__AIM OF THE TASK__:
Your answer must consist of exactly the lines below, starting with the line with "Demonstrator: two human" and going on through the line with "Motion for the", and nothing else.

__DATA EXTRACT__:
== Segment start ==

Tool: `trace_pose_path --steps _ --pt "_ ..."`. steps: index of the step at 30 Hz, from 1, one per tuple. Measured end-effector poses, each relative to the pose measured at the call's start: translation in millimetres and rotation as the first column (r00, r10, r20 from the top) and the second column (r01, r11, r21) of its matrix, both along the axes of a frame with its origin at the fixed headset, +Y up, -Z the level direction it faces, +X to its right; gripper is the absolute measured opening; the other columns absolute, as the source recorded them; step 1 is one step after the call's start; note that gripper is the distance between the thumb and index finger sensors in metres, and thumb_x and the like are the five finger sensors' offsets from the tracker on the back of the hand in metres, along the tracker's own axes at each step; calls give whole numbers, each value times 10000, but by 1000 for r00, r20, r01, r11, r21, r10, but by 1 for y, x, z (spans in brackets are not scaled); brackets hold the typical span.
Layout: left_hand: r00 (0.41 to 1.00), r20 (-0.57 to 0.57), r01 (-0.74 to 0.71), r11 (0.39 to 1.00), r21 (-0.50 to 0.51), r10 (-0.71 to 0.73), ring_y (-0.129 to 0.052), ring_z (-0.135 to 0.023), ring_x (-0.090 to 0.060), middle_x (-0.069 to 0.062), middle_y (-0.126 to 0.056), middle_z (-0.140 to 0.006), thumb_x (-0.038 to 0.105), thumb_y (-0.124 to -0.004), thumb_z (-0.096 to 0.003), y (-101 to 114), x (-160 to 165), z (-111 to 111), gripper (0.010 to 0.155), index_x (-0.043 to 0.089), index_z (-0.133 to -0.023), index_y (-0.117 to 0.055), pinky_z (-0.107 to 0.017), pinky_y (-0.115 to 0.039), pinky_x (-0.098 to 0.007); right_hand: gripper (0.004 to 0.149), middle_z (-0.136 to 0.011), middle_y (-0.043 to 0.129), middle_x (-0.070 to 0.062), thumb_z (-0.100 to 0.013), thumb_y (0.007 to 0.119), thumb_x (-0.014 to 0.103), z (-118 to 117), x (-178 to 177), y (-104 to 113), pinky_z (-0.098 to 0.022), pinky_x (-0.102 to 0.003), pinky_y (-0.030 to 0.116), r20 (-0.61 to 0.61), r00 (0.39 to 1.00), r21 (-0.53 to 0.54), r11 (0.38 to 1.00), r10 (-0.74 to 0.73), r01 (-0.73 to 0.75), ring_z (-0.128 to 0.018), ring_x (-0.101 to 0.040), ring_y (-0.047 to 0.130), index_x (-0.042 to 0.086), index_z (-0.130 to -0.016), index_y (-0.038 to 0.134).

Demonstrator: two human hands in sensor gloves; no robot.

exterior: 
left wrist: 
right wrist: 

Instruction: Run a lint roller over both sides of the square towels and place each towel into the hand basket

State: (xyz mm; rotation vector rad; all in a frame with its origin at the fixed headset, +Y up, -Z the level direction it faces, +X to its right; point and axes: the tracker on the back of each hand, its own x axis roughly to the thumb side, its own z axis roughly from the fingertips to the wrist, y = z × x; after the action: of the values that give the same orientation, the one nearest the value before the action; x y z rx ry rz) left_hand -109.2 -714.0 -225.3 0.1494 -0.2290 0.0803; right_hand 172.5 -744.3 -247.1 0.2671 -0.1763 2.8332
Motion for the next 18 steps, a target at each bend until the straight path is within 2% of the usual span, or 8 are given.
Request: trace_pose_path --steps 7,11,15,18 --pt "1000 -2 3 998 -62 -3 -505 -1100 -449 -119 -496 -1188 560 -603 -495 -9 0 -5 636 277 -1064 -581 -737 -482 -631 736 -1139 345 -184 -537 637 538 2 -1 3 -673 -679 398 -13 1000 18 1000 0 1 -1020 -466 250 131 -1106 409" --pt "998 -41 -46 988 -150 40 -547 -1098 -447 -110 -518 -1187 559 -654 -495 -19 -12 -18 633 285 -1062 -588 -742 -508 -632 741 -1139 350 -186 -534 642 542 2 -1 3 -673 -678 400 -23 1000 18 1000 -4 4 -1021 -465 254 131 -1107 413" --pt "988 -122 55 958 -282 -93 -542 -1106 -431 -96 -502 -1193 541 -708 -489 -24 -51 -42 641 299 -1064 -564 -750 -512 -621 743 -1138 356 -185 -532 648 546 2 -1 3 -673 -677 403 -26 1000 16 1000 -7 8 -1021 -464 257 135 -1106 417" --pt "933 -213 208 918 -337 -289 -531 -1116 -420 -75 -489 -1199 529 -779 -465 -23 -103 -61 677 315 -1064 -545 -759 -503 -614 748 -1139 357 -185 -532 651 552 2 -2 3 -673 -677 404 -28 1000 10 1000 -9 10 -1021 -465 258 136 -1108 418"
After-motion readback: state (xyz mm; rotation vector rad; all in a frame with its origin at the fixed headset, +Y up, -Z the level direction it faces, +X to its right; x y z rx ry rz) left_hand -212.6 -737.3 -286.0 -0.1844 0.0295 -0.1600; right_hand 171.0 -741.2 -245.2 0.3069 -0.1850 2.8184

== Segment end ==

__SOLUTION FOR THIS EXERCISE__:
Demonstrator: two human hands in sensor gloves; no robot.

exterior: 
left wrist: 
right wrist: 

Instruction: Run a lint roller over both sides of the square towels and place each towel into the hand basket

State: (xyz mm; rotation vector rad; all in a frame with its origin at the fixed headset, +Y up, -Z the level direction it faces, +X to its right; point and axes: the tracker on the back of each hand, its own x axis roughly to the thumb side, its own z axis roughly from the fingertips to the wrist, y = z × x; after the action: of the values that give the same orientation, the one nearest the value before the action; x y z rx ry rz) left_hand -109.2 -714.0 -225.3 0.1494 -0.2290 0.0803; right_hand 172.5 -744.3 -247.1 0.2671 -0.1763 2.8332
Motion for the next 18 steps, a target at each bend until the straight path is within 2% of the usual span, or 8 are given.

The response is now done.